12. Het college hoeft geen proceskosten te vergoeden.
Beslissing
De Afdeling bestuursrechtspraak van de Raad van State:
bevestigt de aangevallen uitspraak.
Aldus vastgesteld door mr. C.H. Bangma, lid van de enkelvoudige kamer, in tegenwoordigheid van mr. M. Rijsdijk, griffier.
w.g. Bangma
lid van de enkelvoudige kamer
De griffier is verhinderd de uitspraak te ondertekenen
Uitgesproken in het openbaar op 30 juli 2025
705-1112
BIJLAGE
Wettelijk kader
Erfgoedverordening gemeente Nieuwkoop 2018
Artikel 3. Aanwijzing als gemeentelijk monument
1. Burgemeester en wethouders kunnen besluiten een monument of archeologisch monument dat van bijzonder belang is voor de gemeente vanwege zijn schoonheid, betekenis voor de wetenschap of cultuurhistorische waarde aan te wijzen als gemeentelijk monument.
Artikel 4. Voornemen tot aanwijzing
1. Een voornemen om toepassing te geven aan artikel 3 wordt door burgemeester en wethouders schriftelijk bekendgemaakt aan alle zakelijk gerechtigden op de onroerende zaak die vermeld staan in de openbare registers, bedoeld in artikel 8, eerste lid, van de Kadasterwet.
2. Voordat een kerkelijk monument wordt aangewezen, voeren burgemeester en wethouders overleg over het voornemen met de eigenaar.
Artikel 12. Omgevingsvergunning gemeentelijk monument
1. Het is verboden zonder omgevingsvergunning van burgemeester en wethouders een gemeentelijk monument:
a. te slopen, te verstoren, te verplaatsen of in enig opzicht te wijzigen, of
b. te herstellen, te gebruiken of te laten gebruiken op een wijze waardoor het wordt ontsierd of in gevaar gebracht.
2. Het eerste lid is niet van toepassing op:
a. de uitvoering van planmatig onderhoud, voor zover detaillering, profilering, vormgeving, materiaalsoort en kleur van het monument niet wijzigen, en voor zover de aanleg van een tuin, park of andere aanleg, niet wijzigt, of
b. inpandige veranderingen van het monument, voor zover de eigenaar van het monument van oordeel is dat de inpandige veranderingen niet van cultuurhistorische waarde zijn.

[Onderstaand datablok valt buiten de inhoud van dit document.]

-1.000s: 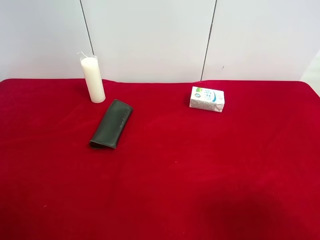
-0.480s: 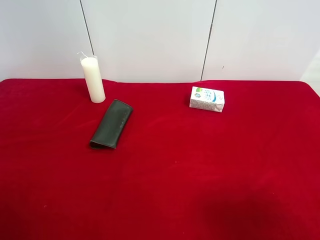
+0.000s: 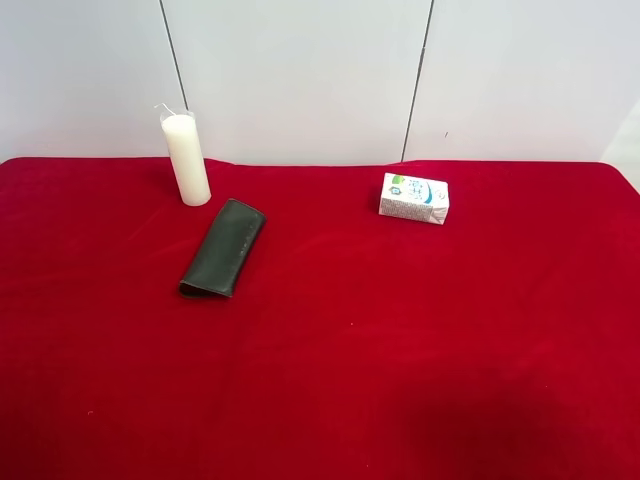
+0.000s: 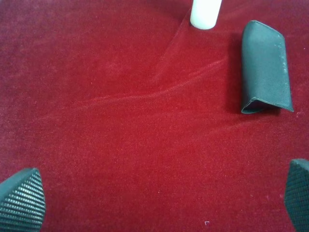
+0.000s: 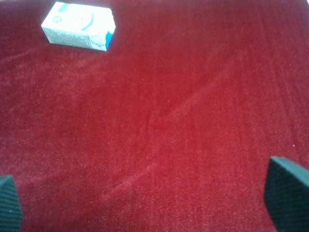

Subsidieregeling monumentenzorg gemeente Nieuwkoop 2020
Artikel 6. Subsidie voor onderhoud
1. Het college kan aan de eigenaar van een monument eenmaal per vijf (5) jaar subsidie verlenen als tegemoetkoming in de subsidiabele onderhoudskosten.
2. De subsidie bedraagt maximaal 50% van de subsidiabele onderhoudskosten, doch ten hoogste € 3.500,00.
3. Voor een beschermd monument, wat geen gebouw is, bedraagt de bijdrage eveneens maximaal 50% van de subsidiabele kosten, maar ten hoogste € 2.500,00 over een periode van 5 jaar.